▶ [REQUIRED ACTION]: I'd like every record given again exactly, please.

▶ [SUPPLIED RECORDS]:

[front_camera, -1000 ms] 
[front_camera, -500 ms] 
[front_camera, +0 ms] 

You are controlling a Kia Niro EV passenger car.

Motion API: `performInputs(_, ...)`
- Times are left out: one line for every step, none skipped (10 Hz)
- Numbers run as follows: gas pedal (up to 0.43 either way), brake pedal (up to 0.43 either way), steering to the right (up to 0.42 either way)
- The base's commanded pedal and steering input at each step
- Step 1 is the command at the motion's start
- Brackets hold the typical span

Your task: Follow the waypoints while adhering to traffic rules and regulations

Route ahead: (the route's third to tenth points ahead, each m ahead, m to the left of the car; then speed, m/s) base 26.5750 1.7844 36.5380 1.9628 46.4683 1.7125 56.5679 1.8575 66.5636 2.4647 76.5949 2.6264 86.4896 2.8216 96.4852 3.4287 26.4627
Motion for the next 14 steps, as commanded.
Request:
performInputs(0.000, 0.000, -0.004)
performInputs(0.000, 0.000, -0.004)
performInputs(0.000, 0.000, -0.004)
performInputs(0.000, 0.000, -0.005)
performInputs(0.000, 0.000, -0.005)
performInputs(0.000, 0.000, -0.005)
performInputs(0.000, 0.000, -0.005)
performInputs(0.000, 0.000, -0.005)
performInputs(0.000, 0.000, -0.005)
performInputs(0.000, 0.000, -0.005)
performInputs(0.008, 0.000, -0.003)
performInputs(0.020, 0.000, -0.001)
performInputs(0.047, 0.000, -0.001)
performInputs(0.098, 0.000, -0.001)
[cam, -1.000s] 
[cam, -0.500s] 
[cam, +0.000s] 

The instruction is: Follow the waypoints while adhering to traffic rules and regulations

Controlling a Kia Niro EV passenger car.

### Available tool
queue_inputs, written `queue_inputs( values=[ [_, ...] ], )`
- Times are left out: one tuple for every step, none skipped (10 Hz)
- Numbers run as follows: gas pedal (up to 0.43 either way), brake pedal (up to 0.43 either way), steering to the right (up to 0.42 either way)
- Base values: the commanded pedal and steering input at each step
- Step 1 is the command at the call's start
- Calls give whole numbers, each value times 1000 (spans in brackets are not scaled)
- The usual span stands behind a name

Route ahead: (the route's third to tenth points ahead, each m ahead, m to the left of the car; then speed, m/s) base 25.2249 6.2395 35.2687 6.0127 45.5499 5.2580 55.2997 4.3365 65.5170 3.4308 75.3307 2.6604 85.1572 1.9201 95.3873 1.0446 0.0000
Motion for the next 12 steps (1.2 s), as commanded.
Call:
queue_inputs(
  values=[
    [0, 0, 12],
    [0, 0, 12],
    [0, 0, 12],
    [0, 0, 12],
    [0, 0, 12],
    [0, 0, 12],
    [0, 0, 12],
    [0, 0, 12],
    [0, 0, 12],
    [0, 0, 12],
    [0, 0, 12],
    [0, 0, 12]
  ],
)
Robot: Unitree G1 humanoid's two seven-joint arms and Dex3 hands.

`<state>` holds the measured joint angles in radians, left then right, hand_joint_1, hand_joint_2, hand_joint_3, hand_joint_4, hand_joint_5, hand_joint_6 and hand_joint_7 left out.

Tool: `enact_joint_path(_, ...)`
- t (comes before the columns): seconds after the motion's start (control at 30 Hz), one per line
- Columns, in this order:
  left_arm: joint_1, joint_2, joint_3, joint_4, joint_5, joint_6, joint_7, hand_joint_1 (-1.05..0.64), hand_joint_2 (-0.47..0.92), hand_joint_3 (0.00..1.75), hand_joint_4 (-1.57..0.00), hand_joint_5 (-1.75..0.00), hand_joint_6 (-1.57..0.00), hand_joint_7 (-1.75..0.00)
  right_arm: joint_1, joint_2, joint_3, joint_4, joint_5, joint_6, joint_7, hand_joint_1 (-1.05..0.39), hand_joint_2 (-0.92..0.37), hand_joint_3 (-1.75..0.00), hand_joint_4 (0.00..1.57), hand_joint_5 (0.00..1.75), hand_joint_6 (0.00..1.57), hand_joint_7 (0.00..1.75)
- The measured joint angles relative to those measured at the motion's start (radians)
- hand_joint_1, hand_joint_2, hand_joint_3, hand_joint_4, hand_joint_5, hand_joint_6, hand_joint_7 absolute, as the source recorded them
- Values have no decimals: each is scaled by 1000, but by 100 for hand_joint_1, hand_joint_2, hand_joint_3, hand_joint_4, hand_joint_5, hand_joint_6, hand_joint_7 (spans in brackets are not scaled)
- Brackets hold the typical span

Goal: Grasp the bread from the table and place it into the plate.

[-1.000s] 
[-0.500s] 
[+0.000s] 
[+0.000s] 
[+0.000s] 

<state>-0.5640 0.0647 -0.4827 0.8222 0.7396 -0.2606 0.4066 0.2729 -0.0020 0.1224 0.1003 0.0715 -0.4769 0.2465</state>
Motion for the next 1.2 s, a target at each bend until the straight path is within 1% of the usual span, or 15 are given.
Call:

▶ [ANSWER TO THIS PROBLEM]:
[front_camera, -1000 ms] 
[front_camera, -500 ms] 
[front_camera, +0 ms] 

You are controlling a Kia Niro EV passenger car.

Motion API: `performInputs(_, ...)`
- Times are left out: one line for every step, none skipped (10 Hz)
- Numbers run as follows: gas pedal (up to 0.43 either way), brake pedal (up to 0.43 either way), steering to the right (up to 0.42 either way)
- The base's commanded pedal and steering input at each step
- Step 1 is the command at the motion's start
- Brackets hold the typical span

Your task: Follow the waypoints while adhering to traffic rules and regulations

Route ahead: (the route's third to tenth points ahead, each m ahead, m to the left of the car; then speed, m/s) base 26.5750 1.7844 36.5380 1.9628 46.4683 1.7125 56.5679 1.8575 66.5636 2.4647 76.5949 2.6264 86.4896 2.8216 96.4852 3.4287 26.4627
Motion for the next 14 steps, as commanded.
Request:
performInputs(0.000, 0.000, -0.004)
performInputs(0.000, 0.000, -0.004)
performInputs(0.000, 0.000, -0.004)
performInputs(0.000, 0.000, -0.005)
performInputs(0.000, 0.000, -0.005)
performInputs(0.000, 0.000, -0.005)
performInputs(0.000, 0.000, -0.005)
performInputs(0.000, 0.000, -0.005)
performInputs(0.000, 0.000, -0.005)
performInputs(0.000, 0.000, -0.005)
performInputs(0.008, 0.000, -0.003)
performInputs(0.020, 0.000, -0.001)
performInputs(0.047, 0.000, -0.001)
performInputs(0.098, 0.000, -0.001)
[cam, -1.000s] 
[cam, -0.500s] 
[cam, +0.000s] 

The instruction is: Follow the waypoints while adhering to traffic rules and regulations

Controlling a Kia Niro EV passenger car.

### Available tool
queue_inputs, written `queue_inputs( values=[ [_, ...] ], )`
- Times are left out: one tuple for every step, none skipped (10 Hz)
- Numbers run as follows: gas pedal (up to 0.43 either way), brake pedal (up to 0.43 either way), steering to the right (up to 0.42 either way)
- Base values: the commanded pedal and steering input at each step
- Step 1 is the command at the call's start
- Calls give whole numbers, each value times 1000 (spans in brackets are not scaled)
- The usual span stands behind a name

Route ahead: (the route's third to tenth points ahead, each m ahead, m to the left of the car; then speed, m/s) base 25.2249 6.2395 35.2687 6.0127 45.5499 5.2580 55.2997 4.3365 65.5170 3.4308 75.3307 2.6604 85.1572 1.9201 95.3873 1.0446 0.0000
Motion for the next 12 steps (1.2 s), as commanded.
Call:
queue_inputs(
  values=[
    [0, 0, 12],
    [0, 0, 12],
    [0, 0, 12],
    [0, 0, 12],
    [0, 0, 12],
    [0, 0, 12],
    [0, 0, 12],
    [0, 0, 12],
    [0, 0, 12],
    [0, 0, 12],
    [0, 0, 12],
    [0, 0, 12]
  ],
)
Robot: Unitree G1 humanoid's two seven-joint arms and Dex3 hands.

`<state>` holds the measured joint angles in radians, left then right, hand_joint_1, hand_joint_2, hand_joint_3, hand_joint_4, hand_joint_5, hand_joint_6 and hand_joint_7 left out.

Tool: `enact_joint_path(_, ...)`
- t (comes before the columns): seconds after the motion's start (control at 30 Hz), one per line
- Columns, in this order:
  left_arm: joint_1, joint_2, joint_3, joint_4, joint_5, joint_6, joint_7, hand_joint_1 (-1.05..0.64), hand_joint_2 (-0.47..0.92), hand_joint_3 (0.00..1.75), hand_joint_4 (-1.57..0.00), hand_joint_5 (-1.75..0.00), hand_joint_6 (-1.57..0.00), hand_joint_7 (-1.75..0.00)
  right_arm: joint_1, joint_2, joint_3, joint_4, joint_5, joint_6, joint_7, hand_joint_1 (-1.05..0.39), hand_joint_2 (-0.92..0.37), hand_joint_3 (-1.75..0.00), hand_joint_4 (0.00..1.57), hand_joint_5 (0.00..1.75), hand_joint_6 (0.00..1.57), hand_joint_7 (0.00..1.75)
- The measured joint angles relative to those measured at the motion's start (radians)
- hand_joint_1, hand_joint_2, hand_joint_3, hand_joint_4, hand_joint_5, hand_joint_6, hand_joint_7 absolute, as the source recorded them
- Values have no decimals: each is scaled by 1000, but by 100 for hand_joint_1, hand_joint_2, hand_joint_3, hand_joint_4, hand_joint_5, hand_joint_6, hand_joint_7 (spans in brackets are not scaled)
- Brackets hold the typical span

Goal: Grasp the bread from the table and place it into the plate.

[-1.000s] 
[-0.500s] 
[+0.000s] 
[+0.000s] 
[+0.000s] 

<state>-0.5640 0.0647 -0.4827 0.8222 0.7396 -0.2606 0.4066 0.2729 -0.0020 0.1224 0.1003 0.0715 -0.4769 0.2465</state>
Motion for the next 1.2 s, a target at each bend until the straight path is within 1% of the usual span, or 15 are given.
Call:

No additional output is expected for this exercise.